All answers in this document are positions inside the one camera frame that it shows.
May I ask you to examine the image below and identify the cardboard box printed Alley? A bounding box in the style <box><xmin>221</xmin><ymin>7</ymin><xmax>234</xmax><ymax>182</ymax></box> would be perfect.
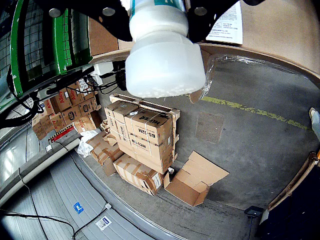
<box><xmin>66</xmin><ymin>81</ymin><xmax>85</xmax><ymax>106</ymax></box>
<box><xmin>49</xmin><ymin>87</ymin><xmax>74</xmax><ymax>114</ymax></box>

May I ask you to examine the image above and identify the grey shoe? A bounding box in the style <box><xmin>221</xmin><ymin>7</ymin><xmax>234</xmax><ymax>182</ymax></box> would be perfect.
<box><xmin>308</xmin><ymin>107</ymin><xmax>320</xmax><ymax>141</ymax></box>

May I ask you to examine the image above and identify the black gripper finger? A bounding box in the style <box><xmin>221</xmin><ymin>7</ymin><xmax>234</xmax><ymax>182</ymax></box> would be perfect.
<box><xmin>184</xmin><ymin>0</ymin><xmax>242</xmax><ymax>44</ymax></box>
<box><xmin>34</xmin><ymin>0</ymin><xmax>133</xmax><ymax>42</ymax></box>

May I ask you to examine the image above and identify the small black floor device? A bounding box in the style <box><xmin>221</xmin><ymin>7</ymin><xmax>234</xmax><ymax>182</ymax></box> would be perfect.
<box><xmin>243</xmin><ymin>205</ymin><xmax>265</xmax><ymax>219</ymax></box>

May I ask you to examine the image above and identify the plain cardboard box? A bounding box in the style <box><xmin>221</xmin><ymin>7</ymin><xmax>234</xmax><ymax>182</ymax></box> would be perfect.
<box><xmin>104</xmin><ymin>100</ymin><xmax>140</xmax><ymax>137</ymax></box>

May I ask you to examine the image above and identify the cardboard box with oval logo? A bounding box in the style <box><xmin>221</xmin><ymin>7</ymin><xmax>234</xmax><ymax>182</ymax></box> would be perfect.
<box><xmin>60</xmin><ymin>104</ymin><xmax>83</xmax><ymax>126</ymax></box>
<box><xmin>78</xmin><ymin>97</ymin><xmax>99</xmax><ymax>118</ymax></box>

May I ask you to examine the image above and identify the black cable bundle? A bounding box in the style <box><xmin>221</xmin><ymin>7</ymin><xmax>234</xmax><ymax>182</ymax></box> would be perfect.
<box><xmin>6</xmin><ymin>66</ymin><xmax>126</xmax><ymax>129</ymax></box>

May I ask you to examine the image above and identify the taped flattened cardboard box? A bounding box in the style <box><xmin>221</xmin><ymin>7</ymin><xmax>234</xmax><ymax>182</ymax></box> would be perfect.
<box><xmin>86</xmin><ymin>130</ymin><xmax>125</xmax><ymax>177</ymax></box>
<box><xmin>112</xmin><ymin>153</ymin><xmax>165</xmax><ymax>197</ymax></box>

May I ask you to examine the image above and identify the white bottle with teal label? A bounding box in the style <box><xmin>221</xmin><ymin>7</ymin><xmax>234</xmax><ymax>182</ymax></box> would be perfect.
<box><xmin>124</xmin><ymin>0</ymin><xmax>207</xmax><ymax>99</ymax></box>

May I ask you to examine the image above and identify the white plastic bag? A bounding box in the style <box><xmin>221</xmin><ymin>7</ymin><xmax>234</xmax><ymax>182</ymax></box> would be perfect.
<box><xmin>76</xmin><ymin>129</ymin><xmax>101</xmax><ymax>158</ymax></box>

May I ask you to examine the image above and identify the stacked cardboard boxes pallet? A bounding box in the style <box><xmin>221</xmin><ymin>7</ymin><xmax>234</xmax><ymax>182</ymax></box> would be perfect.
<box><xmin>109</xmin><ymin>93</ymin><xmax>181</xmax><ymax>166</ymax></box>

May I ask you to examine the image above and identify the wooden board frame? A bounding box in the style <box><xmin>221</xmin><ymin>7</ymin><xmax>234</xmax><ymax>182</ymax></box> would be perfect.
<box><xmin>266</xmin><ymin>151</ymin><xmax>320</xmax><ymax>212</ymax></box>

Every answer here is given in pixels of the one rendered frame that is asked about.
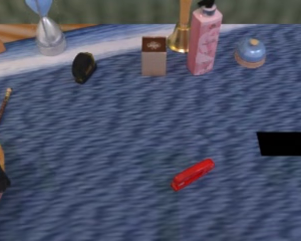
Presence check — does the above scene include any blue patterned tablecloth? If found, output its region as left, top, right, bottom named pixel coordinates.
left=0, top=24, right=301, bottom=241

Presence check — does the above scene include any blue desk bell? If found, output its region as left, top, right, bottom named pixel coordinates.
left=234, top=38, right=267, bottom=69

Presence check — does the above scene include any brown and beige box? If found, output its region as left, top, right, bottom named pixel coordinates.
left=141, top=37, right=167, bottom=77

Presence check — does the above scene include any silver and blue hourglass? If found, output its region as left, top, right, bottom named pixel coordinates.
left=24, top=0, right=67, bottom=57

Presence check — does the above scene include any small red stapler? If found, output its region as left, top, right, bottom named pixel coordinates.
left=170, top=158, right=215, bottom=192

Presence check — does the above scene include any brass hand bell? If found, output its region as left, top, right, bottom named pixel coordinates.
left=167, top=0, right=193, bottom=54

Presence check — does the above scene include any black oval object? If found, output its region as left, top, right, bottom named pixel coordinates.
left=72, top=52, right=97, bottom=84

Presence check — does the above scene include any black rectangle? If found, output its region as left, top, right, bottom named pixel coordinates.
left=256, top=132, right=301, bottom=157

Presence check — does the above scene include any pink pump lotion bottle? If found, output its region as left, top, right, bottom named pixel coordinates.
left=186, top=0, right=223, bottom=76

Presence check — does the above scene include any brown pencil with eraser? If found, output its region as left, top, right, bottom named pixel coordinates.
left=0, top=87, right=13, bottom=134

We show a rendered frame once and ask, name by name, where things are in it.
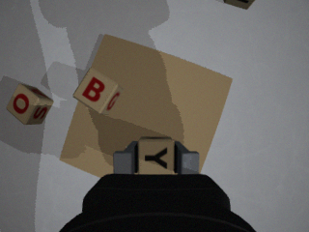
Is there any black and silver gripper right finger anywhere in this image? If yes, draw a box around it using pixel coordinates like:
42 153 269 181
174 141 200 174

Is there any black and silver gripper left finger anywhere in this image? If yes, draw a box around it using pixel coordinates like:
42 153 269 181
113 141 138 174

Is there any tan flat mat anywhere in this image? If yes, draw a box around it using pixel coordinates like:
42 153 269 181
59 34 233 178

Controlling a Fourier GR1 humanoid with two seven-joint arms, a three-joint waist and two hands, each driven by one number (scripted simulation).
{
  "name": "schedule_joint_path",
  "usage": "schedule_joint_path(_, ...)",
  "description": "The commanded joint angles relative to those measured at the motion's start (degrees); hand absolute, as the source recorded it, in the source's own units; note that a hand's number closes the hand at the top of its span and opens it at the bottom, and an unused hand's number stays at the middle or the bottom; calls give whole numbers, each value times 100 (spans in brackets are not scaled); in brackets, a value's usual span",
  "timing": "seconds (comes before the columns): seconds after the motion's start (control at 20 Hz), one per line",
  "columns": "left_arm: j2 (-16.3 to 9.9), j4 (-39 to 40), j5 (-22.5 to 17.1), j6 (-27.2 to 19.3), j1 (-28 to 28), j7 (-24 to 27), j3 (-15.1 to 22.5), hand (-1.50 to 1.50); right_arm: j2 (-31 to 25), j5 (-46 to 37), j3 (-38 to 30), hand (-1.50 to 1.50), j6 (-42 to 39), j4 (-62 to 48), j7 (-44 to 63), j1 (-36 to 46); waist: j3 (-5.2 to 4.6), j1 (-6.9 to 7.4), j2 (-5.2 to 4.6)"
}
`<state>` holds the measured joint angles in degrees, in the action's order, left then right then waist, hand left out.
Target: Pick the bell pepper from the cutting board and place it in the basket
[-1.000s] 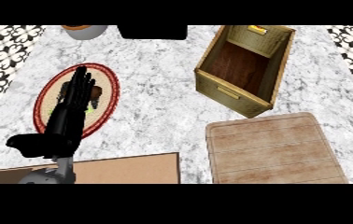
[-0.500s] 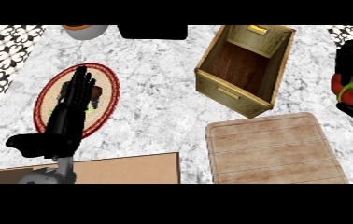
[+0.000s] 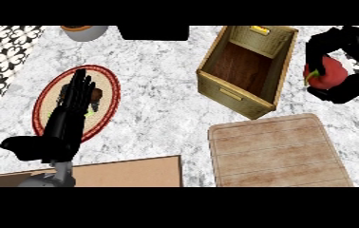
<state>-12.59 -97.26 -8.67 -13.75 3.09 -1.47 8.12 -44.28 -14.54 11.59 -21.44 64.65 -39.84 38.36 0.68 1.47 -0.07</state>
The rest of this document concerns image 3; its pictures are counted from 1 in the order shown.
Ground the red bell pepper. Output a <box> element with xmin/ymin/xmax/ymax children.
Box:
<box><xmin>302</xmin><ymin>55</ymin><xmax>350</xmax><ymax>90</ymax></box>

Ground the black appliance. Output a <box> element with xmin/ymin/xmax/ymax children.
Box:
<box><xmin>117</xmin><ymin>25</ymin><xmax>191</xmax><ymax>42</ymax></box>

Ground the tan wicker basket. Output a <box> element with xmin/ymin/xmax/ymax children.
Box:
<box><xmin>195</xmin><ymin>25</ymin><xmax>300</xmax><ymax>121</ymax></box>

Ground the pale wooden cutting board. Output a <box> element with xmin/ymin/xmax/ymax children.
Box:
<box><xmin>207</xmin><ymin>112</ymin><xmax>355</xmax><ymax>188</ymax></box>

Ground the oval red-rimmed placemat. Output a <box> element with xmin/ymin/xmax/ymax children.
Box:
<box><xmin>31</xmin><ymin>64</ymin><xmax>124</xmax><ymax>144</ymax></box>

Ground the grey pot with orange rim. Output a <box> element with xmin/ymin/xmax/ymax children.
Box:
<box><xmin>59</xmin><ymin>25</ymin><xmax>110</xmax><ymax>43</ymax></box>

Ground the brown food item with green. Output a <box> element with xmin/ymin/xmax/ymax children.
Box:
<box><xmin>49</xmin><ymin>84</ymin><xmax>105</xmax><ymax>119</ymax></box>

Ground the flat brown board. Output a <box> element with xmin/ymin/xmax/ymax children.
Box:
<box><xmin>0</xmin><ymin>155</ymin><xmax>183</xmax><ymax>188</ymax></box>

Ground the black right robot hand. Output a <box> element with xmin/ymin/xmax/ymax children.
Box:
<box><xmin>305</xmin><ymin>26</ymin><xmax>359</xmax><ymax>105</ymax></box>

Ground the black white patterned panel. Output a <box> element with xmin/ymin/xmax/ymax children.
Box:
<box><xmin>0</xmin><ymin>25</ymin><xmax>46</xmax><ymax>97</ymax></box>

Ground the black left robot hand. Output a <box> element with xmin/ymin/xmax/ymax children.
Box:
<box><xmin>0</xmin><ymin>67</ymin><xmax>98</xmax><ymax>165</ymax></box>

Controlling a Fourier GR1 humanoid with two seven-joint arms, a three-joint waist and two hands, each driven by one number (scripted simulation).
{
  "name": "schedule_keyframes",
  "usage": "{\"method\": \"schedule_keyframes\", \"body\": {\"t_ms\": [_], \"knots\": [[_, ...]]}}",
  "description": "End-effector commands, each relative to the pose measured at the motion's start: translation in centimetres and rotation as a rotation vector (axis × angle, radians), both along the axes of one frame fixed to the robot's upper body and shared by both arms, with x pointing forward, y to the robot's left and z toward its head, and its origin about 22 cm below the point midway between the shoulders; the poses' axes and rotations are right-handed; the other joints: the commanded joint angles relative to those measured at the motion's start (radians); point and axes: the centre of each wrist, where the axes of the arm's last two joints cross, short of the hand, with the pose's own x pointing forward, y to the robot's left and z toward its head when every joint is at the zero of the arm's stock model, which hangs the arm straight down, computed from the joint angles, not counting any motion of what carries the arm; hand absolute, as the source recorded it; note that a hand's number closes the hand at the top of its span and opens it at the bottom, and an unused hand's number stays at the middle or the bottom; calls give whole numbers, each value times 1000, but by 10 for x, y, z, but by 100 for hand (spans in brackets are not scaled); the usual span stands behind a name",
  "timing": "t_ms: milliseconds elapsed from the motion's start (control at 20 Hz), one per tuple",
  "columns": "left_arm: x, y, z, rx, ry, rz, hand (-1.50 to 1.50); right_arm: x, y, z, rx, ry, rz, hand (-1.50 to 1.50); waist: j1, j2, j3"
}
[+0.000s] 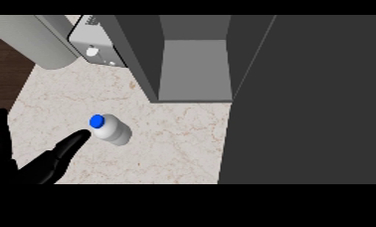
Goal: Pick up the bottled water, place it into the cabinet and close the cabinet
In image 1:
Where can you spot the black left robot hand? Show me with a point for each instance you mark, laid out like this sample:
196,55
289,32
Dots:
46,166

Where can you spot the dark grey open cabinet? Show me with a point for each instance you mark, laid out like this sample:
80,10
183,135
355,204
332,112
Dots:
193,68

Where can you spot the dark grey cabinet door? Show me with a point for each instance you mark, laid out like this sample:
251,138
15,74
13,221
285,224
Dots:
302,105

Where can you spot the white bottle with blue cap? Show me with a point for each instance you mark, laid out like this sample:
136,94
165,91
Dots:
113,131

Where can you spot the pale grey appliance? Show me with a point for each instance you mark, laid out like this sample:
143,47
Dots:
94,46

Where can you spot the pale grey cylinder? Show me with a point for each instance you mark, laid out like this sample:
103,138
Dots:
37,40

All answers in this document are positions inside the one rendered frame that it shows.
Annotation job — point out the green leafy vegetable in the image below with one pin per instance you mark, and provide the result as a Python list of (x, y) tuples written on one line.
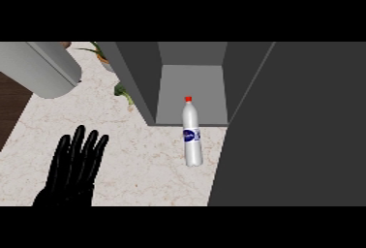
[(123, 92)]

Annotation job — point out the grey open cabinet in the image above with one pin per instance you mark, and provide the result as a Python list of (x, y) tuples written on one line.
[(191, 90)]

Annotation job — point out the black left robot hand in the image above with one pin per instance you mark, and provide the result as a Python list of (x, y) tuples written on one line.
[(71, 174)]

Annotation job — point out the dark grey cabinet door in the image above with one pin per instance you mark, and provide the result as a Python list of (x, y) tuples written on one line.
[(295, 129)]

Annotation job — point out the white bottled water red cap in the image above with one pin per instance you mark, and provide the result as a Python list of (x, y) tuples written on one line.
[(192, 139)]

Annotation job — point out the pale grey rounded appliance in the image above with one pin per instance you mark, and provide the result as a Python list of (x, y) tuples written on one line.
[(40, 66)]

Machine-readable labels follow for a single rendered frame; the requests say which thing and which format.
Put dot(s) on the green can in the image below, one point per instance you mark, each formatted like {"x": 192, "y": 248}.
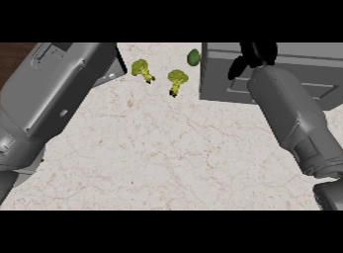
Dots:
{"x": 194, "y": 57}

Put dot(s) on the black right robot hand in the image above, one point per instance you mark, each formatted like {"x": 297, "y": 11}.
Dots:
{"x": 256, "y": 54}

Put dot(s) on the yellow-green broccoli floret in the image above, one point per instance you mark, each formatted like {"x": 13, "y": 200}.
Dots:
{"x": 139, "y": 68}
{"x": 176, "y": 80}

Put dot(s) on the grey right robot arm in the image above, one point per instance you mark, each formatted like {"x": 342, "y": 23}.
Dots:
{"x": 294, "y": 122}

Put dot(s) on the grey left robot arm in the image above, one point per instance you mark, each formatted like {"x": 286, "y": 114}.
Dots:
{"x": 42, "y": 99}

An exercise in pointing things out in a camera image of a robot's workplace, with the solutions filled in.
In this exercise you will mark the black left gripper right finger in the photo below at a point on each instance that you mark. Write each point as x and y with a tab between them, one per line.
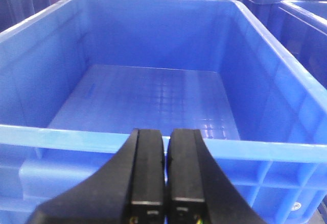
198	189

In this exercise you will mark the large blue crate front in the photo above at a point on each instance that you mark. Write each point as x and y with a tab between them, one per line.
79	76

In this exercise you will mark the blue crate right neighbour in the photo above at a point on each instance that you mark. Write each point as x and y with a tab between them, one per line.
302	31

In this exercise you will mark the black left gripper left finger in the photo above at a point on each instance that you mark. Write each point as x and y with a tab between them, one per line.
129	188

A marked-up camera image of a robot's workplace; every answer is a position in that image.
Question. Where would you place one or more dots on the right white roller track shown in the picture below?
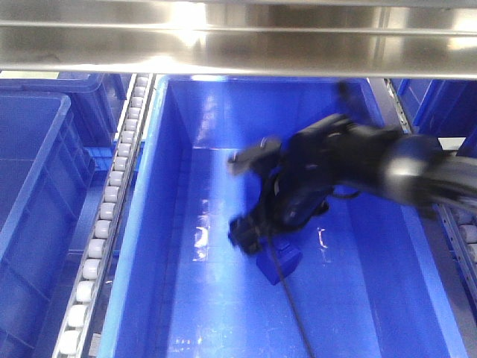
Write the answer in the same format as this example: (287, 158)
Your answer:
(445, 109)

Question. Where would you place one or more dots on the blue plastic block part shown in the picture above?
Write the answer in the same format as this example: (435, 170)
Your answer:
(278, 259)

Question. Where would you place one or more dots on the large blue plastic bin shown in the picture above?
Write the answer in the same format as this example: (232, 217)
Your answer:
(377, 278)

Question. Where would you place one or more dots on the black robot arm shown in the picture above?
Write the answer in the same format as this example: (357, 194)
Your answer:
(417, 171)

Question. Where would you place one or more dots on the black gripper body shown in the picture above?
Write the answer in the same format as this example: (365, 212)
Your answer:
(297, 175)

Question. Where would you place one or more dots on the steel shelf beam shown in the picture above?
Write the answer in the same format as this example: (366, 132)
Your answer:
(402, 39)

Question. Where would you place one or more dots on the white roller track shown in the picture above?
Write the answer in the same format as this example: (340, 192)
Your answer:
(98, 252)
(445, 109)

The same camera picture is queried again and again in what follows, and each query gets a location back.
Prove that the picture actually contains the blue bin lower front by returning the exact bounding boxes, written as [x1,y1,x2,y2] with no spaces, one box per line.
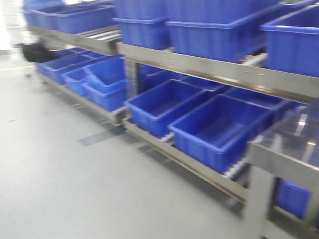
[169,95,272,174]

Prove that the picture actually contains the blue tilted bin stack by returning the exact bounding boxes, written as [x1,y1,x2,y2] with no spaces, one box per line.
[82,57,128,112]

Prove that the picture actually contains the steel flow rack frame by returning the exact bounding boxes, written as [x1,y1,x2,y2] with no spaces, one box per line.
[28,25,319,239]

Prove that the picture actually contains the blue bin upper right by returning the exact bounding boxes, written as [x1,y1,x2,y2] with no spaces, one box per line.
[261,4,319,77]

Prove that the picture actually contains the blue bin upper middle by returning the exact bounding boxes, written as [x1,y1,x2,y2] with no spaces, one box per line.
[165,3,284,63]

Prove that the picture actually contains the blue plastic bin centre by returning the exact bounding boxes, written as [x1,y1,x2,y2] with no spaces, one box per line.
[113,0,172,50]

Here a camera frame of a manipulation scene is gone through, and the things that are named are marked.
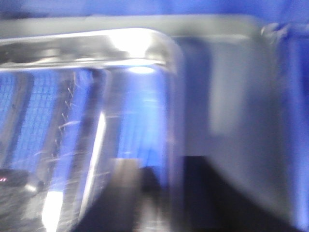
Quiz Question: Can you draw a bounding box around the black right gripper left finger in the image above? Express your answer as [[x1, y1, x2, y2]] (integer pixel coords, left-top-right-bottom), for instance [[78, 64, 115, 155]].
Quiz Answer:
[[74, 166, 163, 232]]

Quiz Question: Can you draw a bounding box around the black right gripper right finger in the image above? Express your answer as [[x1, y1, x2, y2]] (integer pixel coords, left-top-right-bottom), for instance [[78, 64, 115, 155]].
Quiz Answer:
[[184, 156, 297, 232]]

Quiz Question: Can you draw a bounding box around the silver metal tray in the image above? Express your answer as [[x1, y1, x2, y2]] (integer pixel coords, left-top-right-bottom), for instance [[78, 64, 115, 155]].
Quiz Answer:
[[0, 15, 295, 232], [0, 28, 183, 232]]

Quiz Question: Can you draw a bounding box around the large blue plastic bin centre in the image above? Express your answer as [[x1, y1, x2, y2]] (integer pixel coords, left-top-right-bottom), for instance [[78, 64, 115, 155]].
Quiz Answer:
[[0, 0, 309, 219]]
========================
Work required: Check every line above for the word "which" and copy those that have it.

Result:
  "description": "End-effector commands, each relative to the pose measured at the motion's start: translation in centimetres and rotation as a rotation vector (axis × angle, radians), both along the axes of one frame fixed to the robot's upper body and shared by both arms, with x pointing forward, y to the robot's left and z toward its head, and its origin about 22 cm below the point midway between the shoulders; the poses' axes and rotations are right-handed; the other joints: the commanded joint angles relative to those measured at the motion's start (radians); point and axes: the centre of each wrist, where the axes of the arm's last two joints cross, short of the hand, with the pose's own x pointing forward, y to the robot's left and z toward its head when every joint is at the zero of the arm's stock model, which hangs the arm straight down, computed from the joint angles, not counting any motion of what carries the arm; hand absolute, as the source recorded it; note that a hand's number closes the hand at the top of its span and opens it at the bottom, and an unused hand's number stays at the middle or the bottom; calls give whole numbers, each value times 1000, but by 10 for x, y, z, but by 100 for hand (spans in brackets are not scaled); the usual span stands behind a name",
Machine-readable labels follow for a single rendered frame; the requests say which thing and which format.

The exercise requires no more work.